At least one metal electrode, a portion of the transparent conductive layer is disposed between the metal electrode and the first semiconductor structure.

8. The solar cell of claim 6, wherein the second electrode structure is a metal layer.

9. The solar cell of claim 6, wherein the second electrode structure comprises: a transparent conductive layer disposed between the transparent conductive layer and the substrate; and at least one metal electrode, a portion of the transparent conductive layer being disposed between the metal electrode and the second semiconductor structure.

10. The solar cell of claim 6, wherein the second surface of the substrate of the photoelectric conversion structure has a plurality of micro-structures, and the second electrode structure comprises:

a transparent conductive layer disposed between the transparent conductive layer and the substrate; and a metal electrode covering the transparent conductive layer.

11. A method of fabricating a photoelectric conversion structure, comprising:

Providing a substrate;

Forming a plurality of micro structures on a first surface of the substrate;

Etching the microstructures such that a plurality of nanostructures are formed on each of the microstructured surfaces;

Etching the nanostructures;

Forming a first semiconductor structure on the first surface of the substrate;

Forming a second semiconductor structure on a second surface of the substrate.

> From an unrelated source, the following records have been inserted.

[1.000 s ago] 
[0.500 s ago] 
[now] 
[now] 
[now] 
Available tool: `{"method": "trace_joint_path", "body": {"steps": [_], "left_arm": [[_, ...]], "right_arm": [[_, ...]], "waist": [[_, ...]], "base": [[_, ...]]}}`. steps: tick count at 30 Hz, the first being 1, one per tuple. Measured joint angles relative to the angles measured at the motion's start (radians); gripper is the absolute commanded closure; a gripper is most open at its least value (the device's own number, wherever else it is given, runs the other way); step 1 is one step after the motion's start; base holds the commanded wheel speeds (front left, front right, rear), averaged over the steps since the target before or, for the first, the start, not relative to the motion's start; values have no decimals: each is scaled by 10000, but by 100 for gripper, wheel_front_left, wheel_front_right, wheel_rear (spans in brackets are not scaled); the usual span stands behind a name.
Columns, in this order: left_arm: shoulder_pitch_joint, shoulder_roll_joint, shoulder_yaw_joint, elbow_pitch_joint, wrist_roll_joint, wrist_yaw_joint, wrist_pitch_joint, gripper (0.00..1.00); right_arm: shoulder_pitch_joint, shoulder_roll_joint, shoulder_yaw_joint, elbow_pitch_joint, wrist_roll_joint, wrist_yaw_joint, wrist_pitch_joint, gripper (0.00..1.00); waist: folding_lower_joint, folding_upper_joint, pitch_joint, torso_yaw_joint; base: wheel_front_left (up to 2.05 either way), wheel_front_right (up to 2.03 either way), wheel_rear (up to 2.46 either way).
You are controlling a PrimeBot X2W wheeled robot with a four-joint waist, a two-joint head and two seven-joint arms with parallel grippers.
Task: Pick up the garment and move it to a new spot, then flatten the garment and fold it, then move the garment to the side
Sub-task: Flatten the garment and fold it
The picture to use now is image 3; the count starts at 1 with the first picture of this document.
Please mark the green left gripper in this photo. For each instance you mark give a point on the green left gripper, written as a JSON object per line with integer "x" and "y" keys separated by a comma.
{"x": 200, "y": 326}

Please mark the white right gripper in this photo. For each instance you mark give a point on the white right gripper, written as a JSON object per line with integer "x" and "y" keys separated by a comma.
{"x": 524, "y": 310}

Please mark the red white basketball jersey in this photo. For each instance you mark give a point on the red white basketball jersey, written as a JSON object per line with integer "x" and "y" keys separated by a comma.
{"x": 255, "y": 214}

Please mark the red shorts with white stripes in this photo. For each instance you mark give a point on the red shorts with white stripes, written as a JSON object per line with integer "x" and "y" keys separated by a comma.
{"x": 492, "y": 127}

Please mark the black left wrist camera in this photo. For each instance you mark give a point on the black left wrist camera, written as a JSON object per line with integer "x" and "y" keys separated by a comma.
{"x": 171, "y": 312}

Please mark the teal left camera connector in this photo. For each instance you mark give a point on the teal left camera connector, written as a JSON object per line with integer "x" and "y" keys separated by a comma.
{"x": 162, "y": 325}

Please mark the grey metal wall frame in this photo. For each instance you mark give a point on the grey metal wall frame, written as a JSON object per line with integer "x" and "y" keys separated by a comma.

12. The method of manufacturing of claim 11, wherein the step of etching the nanostructures comprises: etching the heights of the nanostructures to between 500 nanometers and 900 nanometers.

13. The method of manufacturing of claim 11 wherein the method of etching the nanostructures is an isotropic wet etch.

14. The method of claim 11, wherein the method of etching the nanostructures is an anisotropic wet etch.

15. The method of claim 11, wherein the step of etching the microstructures comprises: forming a plurality of catalysts on the surface of the microstructures;

The micro structures are etched by the catalysts.

16. The method of claim 15, wherein the step of etching the nanostructures comprises: removing the catalysts.

17. The manufacturing method according to claim 15, wherein the catalyst is a metal nanoparticle.

18. The method of manufacturing of claim 11, wherein the method of etching the microstructures is an anisotropic wet etch.

19. The method of claim 11, wherein the method of forming the microstructures comprises forming a first micro-structure, and the first micro-structure is formed by isotropic wet etching.

20. The method of manufacturing of claim 19, wherein the method of forming the microstructures comprises forming a second The micro-structure is on the first micro-structure, and the second micro-structure is formed by an isotropic wet etch.